_TASK INSTRUCTIONS_: Word for word, restate the lines from the start of the data down to the line with "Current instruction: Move", both included.

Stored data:
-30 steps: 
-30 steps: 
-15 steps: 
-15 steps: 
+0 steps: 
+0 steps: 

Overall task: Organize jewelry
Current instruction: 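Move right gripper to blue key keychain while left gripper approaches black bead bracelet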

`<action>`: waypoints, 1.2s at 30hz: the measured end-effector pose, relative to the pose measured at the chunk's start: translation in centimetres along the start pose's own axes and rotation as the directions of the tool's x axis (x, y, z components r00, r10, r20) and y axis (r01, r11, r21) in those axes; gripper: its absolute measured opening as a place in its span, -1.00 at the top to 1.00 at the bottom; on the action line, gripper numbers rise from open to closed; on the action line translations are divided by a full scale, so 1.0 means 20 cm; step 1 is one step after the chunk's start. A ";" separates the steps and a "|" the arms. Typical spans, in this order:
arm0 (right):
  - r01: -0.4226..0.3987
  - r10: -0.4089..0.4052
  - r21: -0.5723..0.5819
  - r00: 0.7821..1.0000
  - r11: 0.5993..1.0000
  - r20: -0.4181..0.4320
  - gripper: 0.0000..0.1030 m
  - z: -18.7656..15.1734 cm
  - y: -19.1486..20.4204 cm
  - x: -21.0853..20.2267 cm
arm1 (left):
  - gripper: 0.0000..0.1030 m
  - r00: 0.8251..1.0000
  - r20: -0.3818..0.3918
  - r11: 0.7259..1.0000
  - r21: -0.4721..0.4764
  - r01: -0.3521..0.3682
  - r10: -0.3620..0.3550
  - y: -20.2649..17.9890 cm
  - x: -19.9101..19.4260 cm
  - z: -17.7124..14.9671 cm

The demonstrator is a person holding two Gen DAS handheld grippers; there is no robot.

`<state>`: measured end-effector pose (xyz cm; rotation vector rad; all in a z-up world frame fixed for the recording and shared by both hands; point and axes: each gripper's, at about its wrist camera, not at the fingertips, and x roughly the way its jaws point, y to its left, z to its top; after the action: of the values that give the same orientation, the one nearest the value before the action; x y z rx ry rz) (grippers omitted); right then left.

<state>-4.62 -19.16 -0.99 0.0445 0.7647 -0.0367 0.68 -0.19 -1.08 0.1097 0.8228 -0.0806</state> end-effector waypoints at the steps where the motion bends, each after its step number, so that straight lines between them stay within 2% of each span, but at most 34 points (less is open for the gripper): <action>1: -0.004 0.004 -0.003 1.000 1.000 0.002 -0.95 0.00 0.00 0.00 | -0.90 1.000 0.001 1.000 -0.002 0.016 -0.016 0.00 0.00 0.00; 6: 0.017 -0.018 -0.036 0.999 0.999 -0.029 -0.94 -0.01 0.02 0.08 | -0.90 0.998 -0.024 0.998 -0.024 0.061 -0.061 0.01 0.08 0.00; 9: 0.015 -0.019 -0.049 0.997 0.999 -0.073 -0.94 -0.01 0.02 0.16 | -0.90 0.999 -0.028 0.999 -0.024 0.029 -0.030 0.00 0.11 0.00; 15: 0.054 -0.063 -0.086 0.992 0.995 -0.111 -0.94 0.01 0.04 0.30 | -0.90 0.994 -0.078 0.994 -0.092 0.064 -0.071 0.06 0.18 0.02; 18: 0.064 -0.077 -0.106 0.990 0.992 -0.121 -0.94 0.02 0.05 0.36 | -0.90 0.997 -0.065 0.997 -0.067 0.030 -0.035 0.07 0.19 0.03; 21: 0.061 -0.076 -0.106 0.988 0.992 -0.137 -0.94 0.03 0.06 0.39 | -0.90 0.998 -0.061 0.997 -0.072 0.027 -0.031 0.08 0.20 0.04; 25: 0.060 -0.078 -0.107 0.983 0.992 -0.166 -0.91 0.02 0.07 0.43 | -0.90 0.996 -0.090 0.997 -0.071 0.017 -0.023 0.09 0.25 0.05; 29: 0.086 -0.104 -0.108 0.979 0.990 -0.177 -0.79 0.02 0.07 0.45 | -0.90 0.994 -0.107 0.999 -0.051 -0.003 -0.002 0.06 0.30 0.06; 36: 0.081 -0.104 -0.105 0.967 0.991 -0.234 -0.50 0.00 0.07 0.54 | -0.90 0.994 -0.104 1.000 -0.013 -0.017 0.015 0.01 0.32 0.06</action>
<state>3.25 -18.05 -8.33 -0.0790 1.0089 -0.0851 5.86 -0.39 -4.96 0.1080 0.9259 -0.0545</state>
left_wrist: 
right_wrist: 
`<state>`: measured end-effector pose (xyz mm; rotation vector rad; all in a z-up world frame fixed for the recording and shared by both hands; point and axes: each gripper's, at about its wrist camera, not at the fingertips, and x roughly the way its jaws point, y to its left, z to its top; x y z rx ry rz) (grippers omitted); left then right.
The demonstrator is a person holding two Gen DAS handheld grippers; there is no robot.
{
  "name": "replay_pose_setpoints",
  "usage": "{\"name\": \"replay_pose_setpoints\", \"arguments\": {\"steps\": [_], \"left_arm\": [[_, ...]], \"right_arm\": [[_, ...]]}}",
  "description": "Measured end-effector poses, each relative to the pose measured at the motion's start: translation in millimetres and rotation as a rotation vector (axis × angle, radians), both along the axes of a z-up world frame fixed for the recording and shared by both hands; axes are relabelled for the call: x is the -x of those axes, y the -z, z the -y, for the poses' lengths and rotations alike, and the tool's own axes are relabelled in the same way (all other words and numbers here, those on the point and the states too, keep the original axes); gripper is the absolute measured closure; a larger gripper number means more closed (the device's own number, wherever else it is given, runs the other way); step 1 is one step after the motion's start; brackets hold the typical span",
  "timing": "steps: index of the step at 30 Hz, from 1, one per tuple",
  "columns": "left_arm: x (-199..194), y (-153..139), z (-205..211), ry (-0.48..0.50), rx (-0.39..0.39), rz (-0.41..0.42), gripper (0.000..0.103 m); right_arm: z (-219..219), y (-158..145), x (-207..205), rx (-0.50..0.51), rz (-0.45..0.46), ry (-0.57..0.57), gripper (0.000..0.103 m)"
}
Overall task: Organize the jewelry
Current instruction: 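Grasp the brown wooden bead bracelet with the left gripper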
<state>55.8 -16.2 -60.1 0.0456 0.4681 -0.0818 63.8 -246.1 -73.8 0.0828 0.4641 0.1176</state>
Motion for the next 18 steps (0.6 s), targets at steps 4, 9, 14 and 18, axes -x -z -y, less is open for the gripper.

_REPLY TO THE TASK_:
-30 steps: 
-30 steps: 
-15 steps: 
-15 steps: 
+0 steps: 
+0 steps: 

Overall task: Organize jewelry
Current instruction: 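Move right gripper to blue key keychain while left gripper approaches black bead bracelet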

This output has been given in full.